An issue was discovered in OpenStack keystonemiddleware 10.5 through 10.7 before 10.7.2, 10.8 and 10.9 before 10.9.1, and 10.10 through 10.12 before 10.12.1. The external_oauth2_token middleware fails to sanitize incoming authentication headers before processing OAuth 2.0 tokens. By sending forged identity headers such as X-Is-Admin-Project, X-Roles, or X-User-Id, an authenticated attacker may escalate privileges or impersonate other users. All deployments using the external_oauth2_token middleware are affected.
The external_oauth2_token middleware responsible for processing OAuth 2.0 tokens does not sanitize incoming HTTP headers before processing them (CWE-290 — Authentication Bypass by Spoofing). An attacker can submit crafted headers such as X-Is-Admin-Project, X-Roles, or X-User-Id, which are then accepted and processed by the middleware stack as trusted identity values. As a result, the system grants the attacker privileges resulting from the fake headers rather than from the user's actual identity.
An authenticated attacker can escalate their privileges (privilege escalation), including gaining administrative rights, or impersonate any other user in the OpenStack environment, leading to complete breach of confidentiality and integrity of cloud resources.

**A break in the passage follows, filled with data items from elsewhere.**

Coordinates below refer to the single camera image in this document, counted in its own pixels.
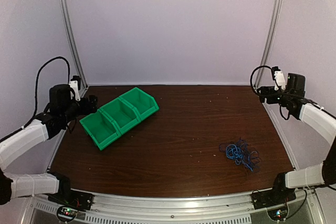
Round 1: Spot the right circuit board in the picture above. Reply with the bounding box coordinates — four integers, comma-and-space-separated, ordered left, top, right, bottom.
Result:
267, 206, 289, 221

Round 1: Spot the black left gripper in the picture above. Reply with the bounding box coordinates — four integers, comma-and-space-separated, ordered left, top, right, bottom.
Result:
61, 94, 98, 123

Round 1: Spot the middle green plastic bin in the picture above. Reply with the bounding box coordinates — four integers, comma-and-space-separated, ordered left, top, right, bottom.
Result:
98, 98, 141, 135

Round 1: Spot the left circuit board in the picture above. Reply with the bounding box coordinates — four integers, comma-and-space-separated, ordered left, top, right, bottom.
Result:
56, 206, 78, 222

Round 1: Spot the dark blue cable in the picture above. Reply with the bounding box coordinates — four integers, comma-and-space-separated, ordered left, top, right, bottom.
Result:
219, 137, 262, 174

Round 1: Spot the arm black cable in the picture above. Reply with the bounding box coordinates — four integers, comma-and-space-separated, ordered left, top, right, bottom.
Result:
15, 56, 72, 133
249, 65, 274, 96

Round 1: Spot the right aluminium frame post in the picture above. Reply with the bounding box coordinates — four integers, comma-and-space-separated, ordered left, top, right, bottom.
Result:
256, 0, 287, 88

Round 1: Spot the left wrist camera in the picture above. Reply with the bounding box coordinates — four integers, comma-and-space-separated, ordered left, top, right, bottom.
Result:
68, 76, 81, 102

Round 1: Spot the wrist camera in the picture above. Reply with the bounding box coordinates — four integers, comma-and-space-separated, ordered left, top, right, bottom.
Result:
68, 76, 81, 102
271, 66, 286, 91

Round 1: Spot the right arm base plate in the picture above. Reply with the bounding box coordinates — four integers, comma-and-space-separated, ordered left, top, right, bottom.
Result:
251, 189, 296, 210

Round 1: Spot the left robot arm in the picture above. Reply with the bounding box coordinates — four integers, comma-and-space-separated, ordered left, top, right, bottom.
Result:
1, 80, 98, 205

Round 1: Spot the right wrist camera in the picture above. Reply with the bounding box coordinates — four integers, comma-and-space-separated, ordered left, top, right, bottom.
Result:
271, 66, 286, 91

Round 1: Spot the aluminium frame post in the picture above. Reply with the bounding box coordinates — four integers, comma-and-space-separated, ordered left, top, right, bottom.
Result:
256, 0, 287, 88
59, 0, 89, 95

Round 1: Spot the brown cable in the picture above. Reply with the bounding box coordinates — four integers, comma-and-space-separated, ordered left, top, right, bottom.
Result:
237, 145, 262, 169

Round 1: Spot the front aluminium rail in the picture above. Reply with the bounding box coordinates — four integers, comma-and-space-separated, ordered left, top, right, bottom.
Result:
20, 189, 322, 224

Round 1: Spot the green plastic bin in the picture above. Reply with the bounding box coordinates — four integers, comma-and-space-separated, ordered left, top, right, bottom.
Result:
119, 87, 159, 121
80, 112, 121, 151
98, 98, 141, 135

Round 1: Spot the right green plastic bin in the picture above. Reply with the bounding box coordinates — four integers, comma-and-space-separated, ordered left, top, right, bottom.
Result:
119, 87, 159, 121

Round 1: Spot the left aluminium frame post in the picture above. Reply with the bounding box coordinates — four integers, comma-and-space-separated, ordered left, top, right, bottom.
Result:
59, 0, 89, 95

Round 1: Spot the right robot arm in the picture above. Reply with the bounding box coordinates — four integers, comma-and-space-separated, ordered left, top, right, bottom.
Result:
256, 68, 335, 204

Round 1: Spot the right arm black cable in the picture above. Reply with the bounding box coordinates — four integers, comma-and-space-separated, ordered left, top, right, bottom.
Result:
249, 65, 274, 96

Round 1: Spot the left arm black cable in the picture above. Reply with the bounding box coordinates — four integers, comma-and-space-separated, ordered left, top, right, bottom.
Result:
15, 56, 72, 133

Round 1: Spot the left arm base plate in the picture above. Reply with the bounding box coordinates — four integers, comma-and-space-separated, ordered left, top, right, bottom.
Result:
47, 190, 93, 211

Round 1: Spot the circuit board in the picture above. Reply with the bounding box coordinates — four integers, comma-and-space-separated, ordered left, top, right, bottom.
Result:
267, 206, 289, 221
56, 206, 78, 222

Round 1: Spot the left green plastic bin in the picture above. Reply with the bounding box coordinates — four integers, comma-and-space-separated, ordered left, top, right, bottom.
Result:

OpenStack keystonemiddleware should be updated to version 10.7.2, 10.9.1, or 10.12.1 depending on the branch in use. As a temporary workaround, consider disabling or blocking the use of the external_oauth2_token middleware until the patch is deployed. Details available at: https://launchpad.net/bugs/2129018
OpenStack keystonemiddleware in versions: 10.5 – 10.7 (before 10.7.2), 10.8 – 10.9 (before 10.9.1), and 10.10 – 10.12 (before 10.12.1). Affects only deployments using the external_oauth2_token middleware.